Давая оценку классикам французской драмы, Гюго выше всех ставил Мольера. Его стих, по мнению Гюго, непосредственно выражает суть явлений: “У него стих охватывает мысль, тесно сливается с нею”. Величайшей заслугой Мольера было то, что он пользовался в своих пьесах языком общедоступным и правдивым.

Осуждая поэтов XIX века, слепо подражавших образцам классической трагедии и наводнявших театр бездарными сочинениями, Гюго вместе с тем не снижал художественного значения произведений драматургов-классицистов XVII столетия. “Чтобы убедиться в том, что природа нашей поэзии нисколько не препятствует свободному выражению всего правдивого, нужно изучать наш стих, быть может, не у Расина, а скорее у Корнеля или, еще лучше, у Мольера. Расин, этот чудесный поэт, элегичен, лиричен, эпичен; Мольер драматичен. Пора дать должную оценку тем нападкам, которым дурной вкус прошлого века подвергал этот изумительный стиль, и громко заявить, что Мольер - вершина нашей драмы не только как поэт, но и как писатель”.

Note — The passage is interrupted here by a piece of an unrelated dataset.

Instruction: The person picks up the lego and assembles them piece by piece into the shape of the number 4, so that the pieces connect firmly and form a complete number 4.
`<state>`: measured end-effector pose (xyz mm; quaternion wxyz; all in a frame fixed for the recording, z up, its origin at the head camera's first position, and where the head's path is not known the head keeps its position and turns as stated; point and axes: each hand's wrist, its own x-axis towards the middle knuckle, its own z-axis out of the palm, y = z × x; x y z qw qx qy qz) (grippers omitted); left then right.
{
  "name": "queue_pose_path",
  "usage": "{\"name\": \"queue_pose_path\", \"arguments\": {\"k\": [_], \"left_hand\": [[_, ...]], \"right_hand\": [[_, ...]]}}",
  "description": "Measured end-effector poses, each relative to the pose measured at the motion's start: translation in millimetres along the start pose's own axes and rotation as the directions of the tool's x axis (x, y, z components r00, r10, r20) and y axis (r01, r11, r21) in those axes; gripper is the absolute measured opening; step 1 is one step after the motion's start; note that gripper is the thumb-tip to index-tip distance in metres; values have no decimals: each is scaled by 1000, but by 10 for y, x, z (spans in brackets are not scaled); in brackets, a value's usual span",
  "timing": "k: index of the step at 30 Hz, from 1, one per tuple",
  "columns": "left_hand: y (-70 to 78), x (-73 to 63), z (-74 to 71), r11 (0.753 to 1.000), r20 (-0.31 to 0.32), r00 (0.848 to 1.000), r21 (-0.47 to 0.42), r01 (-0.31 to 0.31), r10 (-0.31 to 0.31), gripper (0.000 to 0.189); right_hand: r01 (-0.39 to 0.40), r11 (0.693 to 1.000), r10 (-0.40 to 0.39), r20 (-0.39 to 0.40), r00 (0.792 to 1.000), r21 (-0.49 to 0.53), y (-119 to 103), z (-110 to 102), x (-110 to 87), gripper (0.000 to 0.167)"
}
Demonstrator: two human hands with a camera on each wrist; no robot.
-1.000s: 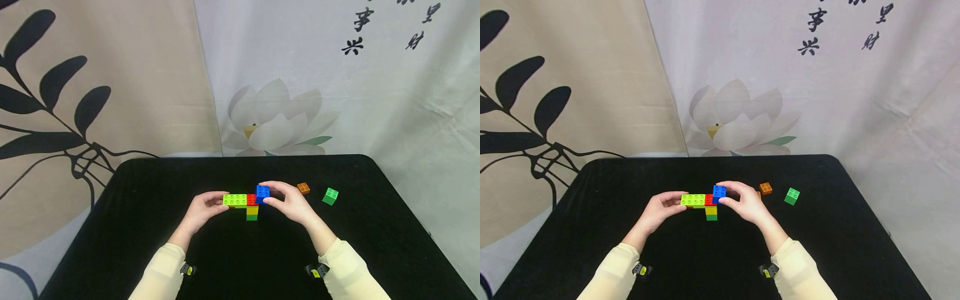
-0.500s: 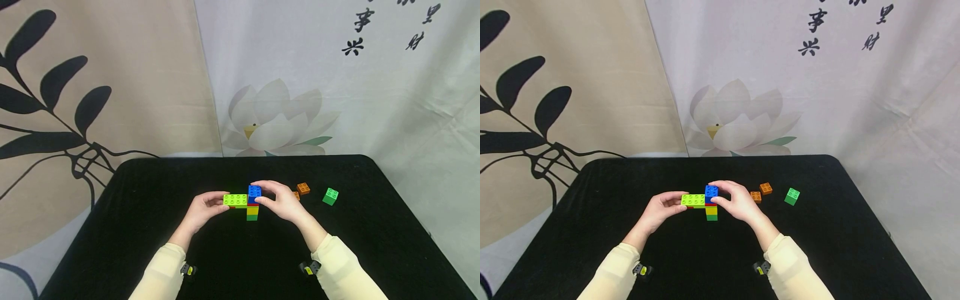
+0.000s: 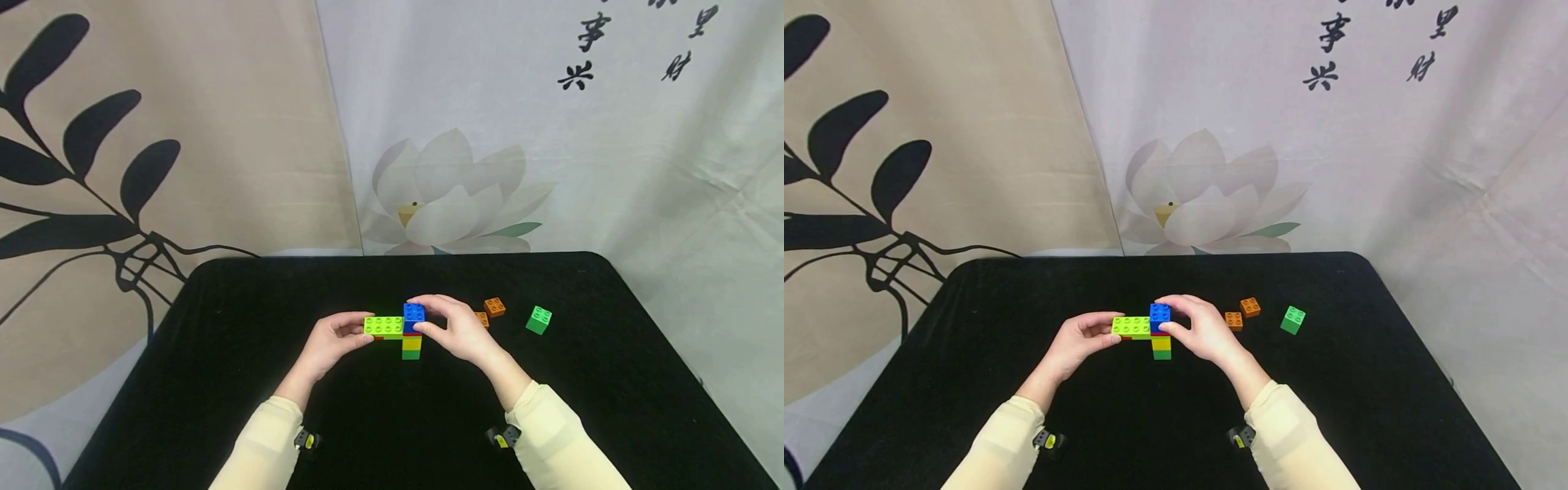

Обрушиваясь на поэтику классицистской трагедии, Гюго отвергает пресловутые единства места и времени, несовместимые с художественной правдой. Схоластика, рутинерство и догматизм этих “правил”, утверждает Гюго, препятствуют развитию искусства. Однако он сохраняет единство действия, то есть единство сюжета, как согласное с “законами природы” и помогающее придать развитию сюжета необходимую динамику.

Протестуя против жеманства и вычурности стиля эпигонов классицизма, Гюго ратует за простоту, выразительность, искренность поэтической речи, за обогащение ее лексики путем включения народных речений и удачных неологизмов, ибо “язык не останавливается в своем развитии. Человеческий ум всегда движется вперед, или, если хотите, изменяется, и вместе с ним изменяется и язык”. Развивая положение о языке как о средстве выражения мысли, Гюго замечает, что если каждая эпоха привносит в язык нечто новое, то “каждая эпоха должна иметь и слова, выражающие эти понятия”.

Дух оптимизма, несокрушимая вера в победу нового, романтического-искусства пронизывают “Предисловие к “Кромвелю”. Автор не только призывает здесь к свержению дряхлого классицизма, связанного со ста рым режимом, но и обращается к народу, к публике с призывом поддержать истинных поборников романтизма.

Историческое значение “Предисловия к “Кромвелю” заключается в том, что Гюго нанес своим литературным манифестом сокрушительный удар школе последователей классицизма, от которого она уже не смогла оправиться. Гюго требовал изображения жизни в ее противоречиях, контрастах, в столкновении противоборствующих сил и тем самым приблизил искусство, по сути дела, к реалистическому показу действительности. Требование введения в искусство колорита места и времени также давало возможность приблизить художественное произведение к жизненной правде, вывести его из заколдованного круга условных античных образов и сюжетов, которыми пробавлялись обычно писатели классицизма. Наконец, представление Гюго об изменчивости эстетической нормы в связи с историческими условиями и его попытка дать определение разных направлений в развитии искусства в связи с великими историческими эпохами внесли в понимание искусства известный, хотя еще и очень ограниченный, историзм, без которого не может быть достигнуто даже относительное приближение художника к жизненной правде.

Основные положения романтического манифеста Гюго, вплоть до требования улучшить язык и расширить лексику художественного произведения, звучали в его время как требования новаторские, способствовавшие осуществлению значительной реформы в области французской литературы.